Problem details:
An exact reproduction of the data below is expected, free of images.

BEGIN Records shown

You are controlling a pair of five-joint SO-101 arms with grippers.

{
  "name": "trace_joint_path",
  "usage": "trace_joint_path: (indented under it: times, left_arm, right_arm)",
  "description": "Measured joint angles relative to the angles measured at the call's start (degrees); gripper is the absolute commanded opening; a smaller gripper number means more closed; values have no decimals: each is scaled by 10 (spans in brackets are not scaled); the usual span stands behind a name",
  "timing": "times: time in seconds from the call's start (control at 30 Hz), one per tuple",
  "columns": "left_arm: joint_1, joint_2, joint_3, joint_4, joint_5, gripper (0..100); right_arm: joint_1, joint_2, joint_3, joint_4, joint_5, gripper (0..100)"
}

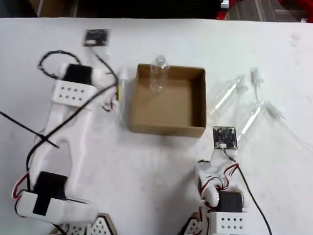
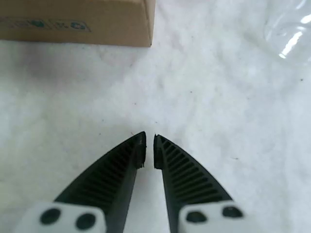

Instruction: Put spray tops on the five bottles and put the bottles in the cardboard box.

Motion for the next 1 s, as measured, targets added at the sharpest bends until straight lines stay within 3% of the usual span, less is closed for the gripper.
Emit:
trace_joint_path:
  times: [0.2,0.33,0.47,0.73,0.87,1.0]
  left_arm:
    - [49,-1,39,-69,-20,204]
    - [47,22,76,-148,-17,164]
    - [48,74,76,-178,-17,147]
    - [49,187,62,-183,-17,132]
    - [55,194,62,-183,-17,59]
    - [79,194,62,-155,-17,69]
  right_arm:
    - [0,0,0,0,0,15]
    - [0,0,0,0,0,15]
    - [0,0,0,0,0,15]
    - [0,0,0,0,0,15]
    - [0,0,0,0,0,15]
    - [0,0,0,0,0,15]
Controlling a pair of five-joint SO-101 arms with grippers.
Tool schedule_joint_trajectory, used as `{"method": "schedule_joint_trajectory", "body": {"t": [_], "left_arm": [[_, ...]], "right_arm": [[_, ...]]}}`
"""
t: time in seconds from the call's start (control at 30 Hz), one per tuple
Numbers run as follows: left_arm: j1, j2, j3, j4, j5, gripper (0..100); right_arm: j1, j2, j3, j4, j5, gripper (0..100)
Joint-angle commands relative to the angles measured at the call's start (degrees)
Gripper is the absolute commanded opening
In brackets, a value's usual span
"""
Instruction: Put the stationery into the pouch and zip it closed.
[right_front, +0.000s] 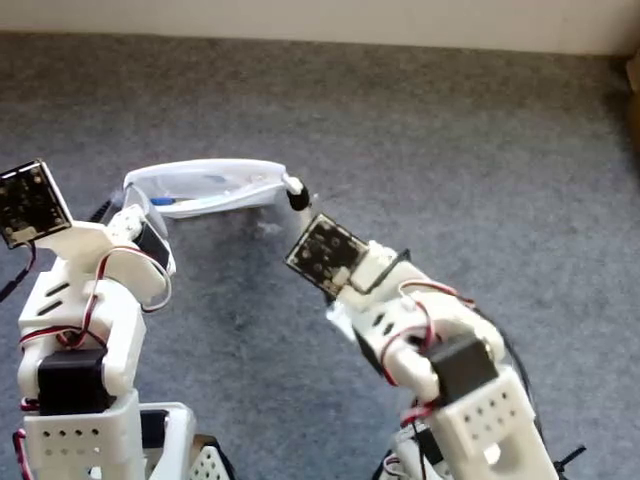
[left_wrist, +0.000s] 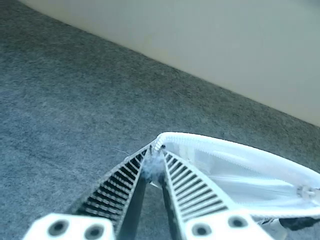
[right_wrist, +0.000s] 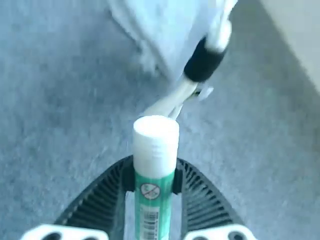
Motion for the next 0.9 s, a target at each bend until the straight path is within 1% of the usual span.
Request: {"method": "schedule_joint_trajectory", "body": {"t": [0.0, 0.1, 0.17, 0.37, 0.43, 0.57, 0.7, 0.87], "left_arm": [[-1.1, -0.13, -0.4, -0.35, -0.62, 1], [-1.1, -0.13, -0.4, -0.26, -0.62, 1], [-1.1, -0.13, -0.4, -0.26, -0.62, 1], [-0.84, -0.13, -0.4, -0.26, -0.53, 1], [-0.84, -0.13, -0.4, -0.26, -0.53, 1], [-0.75, -0.13, -0.31, -0.26, -0.53, 1], [-0.75, -0.13, -0.04, -0.26, -0.53, 1], [-0.75, -0.13, 0.48, -0.53, -0.53, 1]], "right_arm": [[-3.12, -3.03, -0.84, -13.14, -5.63, 0.6], [-5.14, -1.89, -0.92, -22.29, -9.14, 0.6], [-6.9, -1.1, -0.75, -28.7, -10.2, 0.6], [-13.05, 3.56, -0.4, -54.29, -10.02, 0.6], [-15.16, 6.73, -0.4, -59.91, -10.02, 0.6], [-17.98, 13.67, -0.75, -67.38, -10.02, 0.6], [-18.07, 20.09, -0.31, -74.95, -10.02, 0.6], [-17.36, 24.57, -0.31, -77.05, -10.37, 0.6]]}}
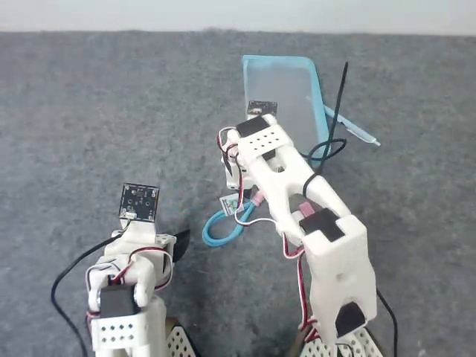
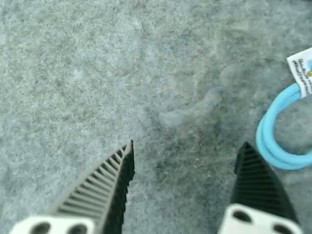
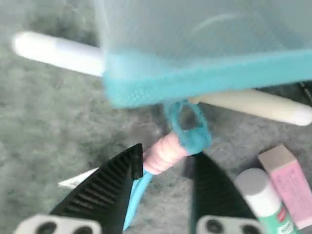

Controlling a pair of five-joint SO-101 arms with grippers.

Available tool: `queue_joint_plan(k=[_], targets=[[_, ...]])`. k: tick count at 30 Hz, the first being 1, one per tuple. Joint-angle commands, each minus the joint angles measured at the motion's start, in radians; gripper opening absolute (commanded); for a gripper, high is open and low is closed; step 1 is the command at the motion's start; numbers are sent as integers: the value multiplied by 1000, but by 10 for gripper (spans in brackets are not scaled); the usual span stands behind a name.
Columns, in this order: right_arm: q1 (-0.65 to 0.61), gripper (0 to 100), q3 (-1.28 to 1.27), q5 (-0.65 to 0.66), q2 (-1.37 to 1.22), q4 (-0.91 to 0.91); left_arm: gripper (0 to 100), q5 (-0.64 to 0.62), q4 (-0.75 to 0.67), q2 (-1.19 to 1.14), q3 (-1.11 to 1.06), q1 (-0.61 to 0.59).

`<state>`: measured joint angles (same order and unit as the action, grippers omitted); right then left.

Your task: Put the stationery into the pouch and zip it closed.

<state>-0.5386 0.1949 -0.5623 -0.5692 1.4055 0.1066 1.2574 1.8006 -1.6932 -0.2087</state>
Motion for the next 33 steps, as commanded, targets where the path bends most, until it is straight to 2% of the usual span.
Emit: queue_joint_plan(k=[1, 5, 10, 16, 20, 25, 27, 33], targets=[[48, 3, 41, 123, 2, -8, 314, -6, -3, 18, 8, -3], [96, 6, 43, 138, 12, 58, 314, -6, -3, 18, 8, -3], [114, 7, 43, 384, 93, 173, 314, -6, -3, 18, 8, -3], [117, 9, 35, 546, 185, 289, 314, -6, -3, 18, 8, -3], [110, 8, -52, 559, 280, 189, 314, -6, -3, 18, 8, -5], [61, 11, -315, 566, 524, -1, 314, -6, -3, 18, 8, -5], [45, 46, -431, 569, 616, -59, 314, -6, -3, 18, 8, -5], [31, 321, -715, 571, 722, -203, 314, -6, -3, 18, 8, -5]])
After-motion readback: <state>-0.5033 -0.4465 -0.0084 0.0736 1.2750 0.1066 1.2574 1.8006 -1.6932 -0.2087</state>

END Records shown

Exercise response:
You are controlling a pair of five-joint SO-101 arms with grippers.

{
  "name": "trace_joint_path",
  "usage": "trace_joint_path: (indented under it: times, left_arm, right_arm)",
  "description": "Measured joint angles relative to the angles measured at the call's start (degrees); gripper is the absolute commanded opening; a smaller gripper number means more closed; values have no decimals: each is scaled by 10 (spans in brackets are not scaled); the usual span stands behind a name",
  "timing": "times: time in seconds from the call's start (control at 30 Hz), one per tuple",
  "columns": "left_arm: joint_1, joint_2, joint_3, joint_4, joint_5, gripper (0..100); right_arm: joint_1, joint_2, joint_3, joint_4, joint_5, gripper (0..100)"
}


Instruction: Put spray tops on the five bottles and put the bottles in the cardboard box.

Motion for the next 1 s, as measured, targets added at the sharpest bends until straight lines stay within 3% of the usual span, less is closed for the gripper.
Emit:
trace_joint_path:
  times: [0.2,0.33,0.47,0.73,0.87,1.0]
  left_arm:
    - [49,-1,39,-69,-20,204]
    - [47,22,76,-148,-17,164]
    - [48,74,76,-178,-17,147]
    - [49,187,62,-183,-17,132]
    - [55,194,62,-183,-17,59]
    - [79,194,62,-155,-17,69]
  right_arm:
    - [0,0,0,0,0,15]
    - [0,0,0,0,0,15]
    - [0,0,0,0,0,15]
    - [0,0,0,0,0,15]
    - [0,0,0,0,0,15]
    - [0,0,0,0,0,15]
Controlling a pair of five-joint SO-101 arms with grippers.
Tool schedule_joint_trajectory, used as `{"method": "schedule_joint_trajectory", "body": {"t": [_], "left_arm": [[_, ...]], "right_arm": [[_, ...]]}}`
"""
t: time in seconds from the call's start (control at 30 Hz), one per tuple
Numbers run as follows: left_arm: j1, j2, j3, j4, j5, gripper (0..100); right_arm: j1, j2, j3, j4, j5, gripper (0..100)
Joint-angle commands relative to the angles measured at the call's start (degrees)
Gripper is the absolute commanded opening
In brackets, a value's usual span
"""
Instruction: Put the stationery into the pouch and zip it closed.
[right_front, +0.000s] 
[left_wrist, +0.000s] 
[right_wrist, +0.000s] 
Motion for the next 0.9 s, a target at each bend until the straight path is within 1% of the usual span.
Request: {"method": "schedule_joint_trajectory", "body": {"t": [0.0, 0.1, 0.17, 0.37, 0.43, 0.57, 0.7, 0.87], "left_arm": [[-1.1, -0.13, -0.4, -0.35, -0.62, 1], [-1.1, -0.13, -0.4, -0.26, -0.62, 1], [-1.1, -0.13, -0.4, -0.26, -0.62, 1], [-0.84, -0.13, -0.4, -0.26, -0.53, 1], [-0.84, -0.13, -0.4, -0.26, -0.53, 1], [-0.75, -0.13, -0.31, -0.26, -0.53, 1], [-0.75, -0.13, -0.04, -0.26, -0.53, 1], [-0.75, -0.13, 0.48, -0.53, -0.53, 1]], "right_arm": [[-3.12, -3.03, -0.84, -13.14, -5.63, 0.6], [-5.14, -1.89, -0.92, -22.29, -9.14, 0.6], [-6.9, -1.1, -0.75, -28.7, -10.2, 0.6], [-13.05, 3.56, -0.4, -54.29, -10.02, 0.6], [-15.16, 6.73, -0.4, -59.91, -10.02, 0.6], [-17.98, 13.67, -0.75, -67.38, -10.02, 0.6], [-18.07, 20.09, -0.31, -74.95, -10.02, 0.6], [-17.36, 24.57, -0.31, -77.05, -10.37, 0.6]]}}

Controlling a pair of five-joint SO-101 arms with grippers.

Available tool: `queue_joint_plan(k=[_], targets=[[_, ...]])`. k: tick count at 30 Hz, the first being 1, one per tuple. Joint-angle commands, each minus the joint angles measured at the motion's start, in radians; gripper opening absolute (commanded); for a gripper, high is open and low is closed; step 1 is the command at the motion's start; numbers are sent as integers: the value multiplied by 1000, but by 10 for gripper (spans in brackets are not scaled); the usual span stands behind a name.
Columns, in this order: right_arm: q1 (-0.65 to 0.61), gripper (0 to 100), q3 (-1.28 to 1.27), q5 (-0.65 to 0.66), q2 (-1.37 to 1.22), q4 (-0.91 to 0.91); left_arm: gripper (0 to 100), q5 (-0.64 to 0.62), q4 (-0.75 to 0.67), q2 (-1.19 to 1.14), q3 (-1.11 to 1.06), q1 (-0.61 to 0.59).

`<state>`: measured joint angles (same order and unit as the action, grippers omitted); right then left.

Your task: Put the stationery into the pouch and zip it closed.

<state>-0.5386 0.1949 -0.5623 -0.5692 1.4055 0.1066 1.2574 1.8006 -1.6932 -0.2087</state>
Motion for the next 33 steps, as commanded, targets where the path bends most, until it is straight to 2% of the usual span.
Emit: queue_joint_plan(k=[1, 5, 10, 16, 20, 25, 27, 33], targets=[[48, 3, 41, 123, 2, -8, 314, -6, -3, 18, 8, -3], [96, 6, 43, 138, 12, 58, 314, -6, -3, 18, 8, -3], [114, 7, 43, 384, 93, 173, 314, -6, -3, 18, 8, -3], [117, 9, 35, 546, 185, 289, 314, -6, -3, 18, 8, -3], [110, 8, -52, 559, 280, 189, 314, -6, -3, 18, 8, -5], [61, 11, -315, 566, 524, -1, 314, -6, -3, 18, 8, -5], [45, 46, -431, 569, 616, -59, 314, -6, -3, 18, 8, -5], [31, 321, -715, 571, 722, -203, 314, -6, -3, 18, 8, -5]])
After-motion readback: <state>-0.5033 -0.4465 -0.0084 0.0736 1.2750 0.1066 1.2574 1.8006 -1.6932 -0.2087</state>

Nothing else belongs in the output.